__DATA PROVIDED__:

┏━━

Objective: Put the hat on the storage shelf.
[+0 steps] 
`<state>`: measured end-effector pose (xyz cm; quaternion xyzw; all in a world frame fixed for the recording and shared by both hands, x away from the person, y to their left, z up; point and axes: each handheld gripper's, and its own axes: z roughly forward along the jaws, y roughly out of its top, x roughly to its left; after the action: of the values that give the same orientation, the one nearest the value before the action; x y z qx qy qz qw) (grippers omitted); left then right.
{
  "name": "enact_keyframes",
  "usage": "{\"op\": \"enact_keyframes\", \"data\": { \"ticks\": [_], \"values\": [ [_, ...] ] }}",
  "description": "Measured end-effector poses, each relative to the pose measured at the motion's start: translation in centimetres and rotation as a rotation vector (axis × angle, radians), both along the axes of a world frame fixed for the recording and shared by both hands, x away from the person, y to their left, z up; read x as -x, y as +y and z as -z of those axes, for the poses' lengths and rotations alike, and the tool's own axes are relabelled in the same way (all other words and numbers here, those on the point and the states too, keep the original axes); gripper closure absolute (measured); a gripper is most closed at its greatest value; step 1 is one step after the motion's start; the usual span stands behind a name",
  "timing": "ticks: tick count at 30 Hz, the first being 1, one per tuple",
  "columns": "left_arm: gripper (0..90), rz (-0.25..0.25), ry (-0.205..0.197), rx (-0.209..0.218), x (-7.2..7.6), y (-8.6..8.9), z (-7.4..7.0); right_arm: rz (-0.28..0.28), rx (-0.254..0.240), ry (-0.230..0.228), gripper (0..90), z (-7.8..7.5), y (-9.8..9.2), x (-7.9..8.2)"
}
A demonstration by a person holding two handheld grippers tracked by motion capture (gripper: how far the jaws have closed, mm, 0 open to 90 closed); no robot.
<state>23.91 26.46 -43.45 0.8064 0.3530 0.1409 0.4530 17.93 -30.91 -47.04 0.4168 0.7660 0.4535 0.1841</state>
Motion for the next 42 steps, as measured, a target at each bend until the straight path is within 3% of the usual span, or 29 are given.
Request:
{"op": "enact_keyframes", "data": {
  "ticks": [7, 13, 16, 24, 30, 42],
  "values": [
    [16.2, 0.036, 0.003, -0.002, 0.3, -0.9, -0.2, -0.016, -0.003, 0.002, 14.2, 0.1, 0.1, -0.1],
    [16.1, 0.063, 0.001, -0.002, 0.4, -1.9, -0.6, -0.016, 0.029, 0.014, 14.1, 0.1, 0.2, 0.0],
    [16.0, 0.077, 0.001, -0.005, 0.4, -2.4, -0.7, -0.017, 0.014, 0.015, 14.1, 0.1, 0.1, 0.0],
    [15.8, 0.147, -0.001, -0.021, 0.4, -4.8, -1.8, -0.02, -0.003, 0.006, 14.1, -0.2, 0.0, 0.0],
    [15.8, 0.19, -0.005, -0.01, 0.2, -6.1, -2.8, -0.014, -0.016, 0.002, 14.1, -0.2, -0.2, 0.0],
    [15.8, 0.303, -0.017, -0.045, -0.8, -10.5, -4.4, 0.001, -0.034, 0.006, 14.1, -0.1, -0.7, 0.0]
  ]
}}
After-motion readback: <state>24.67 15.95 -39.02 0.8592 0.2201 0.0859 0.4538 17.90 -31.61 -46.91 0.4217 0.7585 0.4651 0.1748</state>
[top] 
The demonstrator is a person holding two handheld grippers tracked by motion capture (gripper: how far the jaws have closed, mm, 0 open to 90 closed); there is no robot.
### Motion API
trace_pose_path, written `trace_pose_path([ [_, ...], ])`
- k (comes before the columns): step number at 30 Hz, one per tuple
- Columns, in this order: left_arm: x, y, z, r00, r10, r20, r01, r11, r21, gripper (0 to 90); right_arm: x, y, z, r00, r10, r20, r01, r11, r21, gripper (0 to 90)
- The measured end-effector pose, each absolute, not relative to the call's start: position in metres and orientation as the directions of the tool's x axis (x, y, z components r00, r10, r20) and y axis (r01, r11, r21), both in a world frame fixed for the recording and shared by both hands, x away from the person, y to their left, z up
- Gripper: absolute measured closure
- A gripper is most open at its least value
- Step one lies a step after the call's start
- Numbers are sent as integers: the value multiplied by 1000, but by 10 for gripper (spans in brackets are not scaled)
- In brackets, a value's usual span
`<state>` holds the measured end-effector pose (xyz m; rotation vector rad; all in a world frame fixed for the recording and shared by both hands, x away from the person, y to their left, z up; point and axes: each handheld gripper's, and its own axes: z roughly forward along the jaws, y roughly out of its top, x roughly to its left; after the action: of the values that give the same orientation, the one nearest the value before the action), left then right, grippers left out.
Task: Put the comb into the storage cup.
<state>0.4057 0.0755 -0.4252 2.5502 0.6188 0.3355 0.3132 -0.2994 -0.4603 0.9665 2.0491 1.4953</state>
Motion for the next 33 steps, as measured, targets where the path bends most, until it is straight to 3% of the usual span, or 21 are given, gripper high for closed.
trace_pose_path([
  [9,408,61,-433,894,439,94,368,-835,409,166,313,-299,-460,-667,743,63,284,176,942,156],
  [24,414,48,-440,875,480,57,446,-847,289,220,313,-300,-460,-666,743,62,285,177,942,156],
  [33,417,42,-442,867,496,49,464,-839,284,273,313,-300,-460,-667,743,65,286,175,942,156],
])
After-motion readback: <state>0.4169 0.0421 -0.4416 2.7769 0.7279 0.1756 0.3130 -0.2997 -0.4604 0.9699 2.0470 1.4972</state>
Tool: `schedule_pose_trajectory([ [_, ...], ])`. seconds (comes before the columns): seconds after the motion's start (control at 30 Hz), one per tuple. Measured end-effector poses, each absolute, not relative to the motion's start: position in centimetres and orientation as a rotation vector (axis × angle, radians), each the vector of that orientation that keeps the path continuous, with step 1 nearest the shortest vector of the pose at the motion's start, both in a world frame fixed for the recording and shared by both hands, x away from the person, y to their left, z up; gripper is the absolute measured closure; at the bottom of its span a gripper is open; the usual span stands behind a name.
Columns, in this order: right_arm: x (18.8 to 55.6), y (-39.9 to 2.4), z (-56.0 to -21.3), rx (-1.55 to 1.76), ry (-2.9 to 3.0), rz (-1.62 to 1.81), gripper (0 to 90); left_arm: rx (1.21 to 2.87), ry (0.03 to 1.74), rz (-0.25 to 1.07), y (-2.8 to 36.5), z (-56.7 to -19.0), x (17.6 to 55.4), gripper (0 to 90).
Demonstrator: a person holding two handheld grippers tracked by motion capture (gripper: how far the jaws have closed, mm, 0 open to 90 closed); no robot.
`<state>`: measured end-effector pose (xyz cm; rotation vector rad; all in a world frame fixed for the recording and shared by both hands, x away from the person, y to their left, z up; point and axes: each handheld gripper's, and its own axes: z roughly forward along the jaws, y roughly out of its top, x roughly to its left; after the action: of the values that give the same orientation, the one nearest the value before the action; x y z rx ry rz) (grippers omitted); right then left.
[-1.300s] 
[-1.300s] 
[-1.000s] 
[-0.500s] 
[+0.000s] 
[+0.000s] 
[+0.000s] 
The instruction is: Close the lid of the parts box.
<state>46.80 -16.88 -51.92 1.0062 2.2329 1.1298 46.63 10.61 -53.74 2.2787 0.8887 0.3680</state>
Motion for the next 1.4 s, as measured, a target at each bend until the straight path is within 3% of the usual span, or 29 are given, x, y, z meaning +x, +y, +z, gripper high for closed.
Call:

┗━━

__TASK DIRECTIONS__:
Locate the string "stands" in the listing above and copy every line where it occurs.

__RESPONSE TO THE TASK__:
  "description": "Measured end-effector poses, each relative to the pose measured at the motion's start: translation in centimetres and rotation as a rotation vector (axis × angle, radians), both along the axes of a world frame fixed for the recording and shared by both hands, x away from the person, y to their left, z up; read x as -x, y as +y and z as -z of those axes, for the poses' lengths and rotations alike, and the tool's own axes are relabelled in the same way (all other words and numbers here, those on the point and the states too, keep the original axes); gripper closure absolute (measured); a gripper is most closed at its greatest value; step 1 is one step after the motion's start; the usual span stands behind a name",
Tool: `schedule_pose_trajectory([ [_, ...], ])`. seconds (comes before the columns): seconds after the motion's start (control at 30 Hz), one per tuple. Measured end-effector poses, each absolute, not relative to the motion's start: position in centimetres and orientation as a rotation vector (axis × angle, radians), each the vector of that orientation that keeps the path continuous, with step 1 nearest the shortest vector of the pose at the motion's start, both in a world frame fixed for the recording and shared by both hands, x away from the person, y to their left, z up; gripper is the absolute measured closure; at the bottom of its span a gripper is open; the usual span stands behind a name.

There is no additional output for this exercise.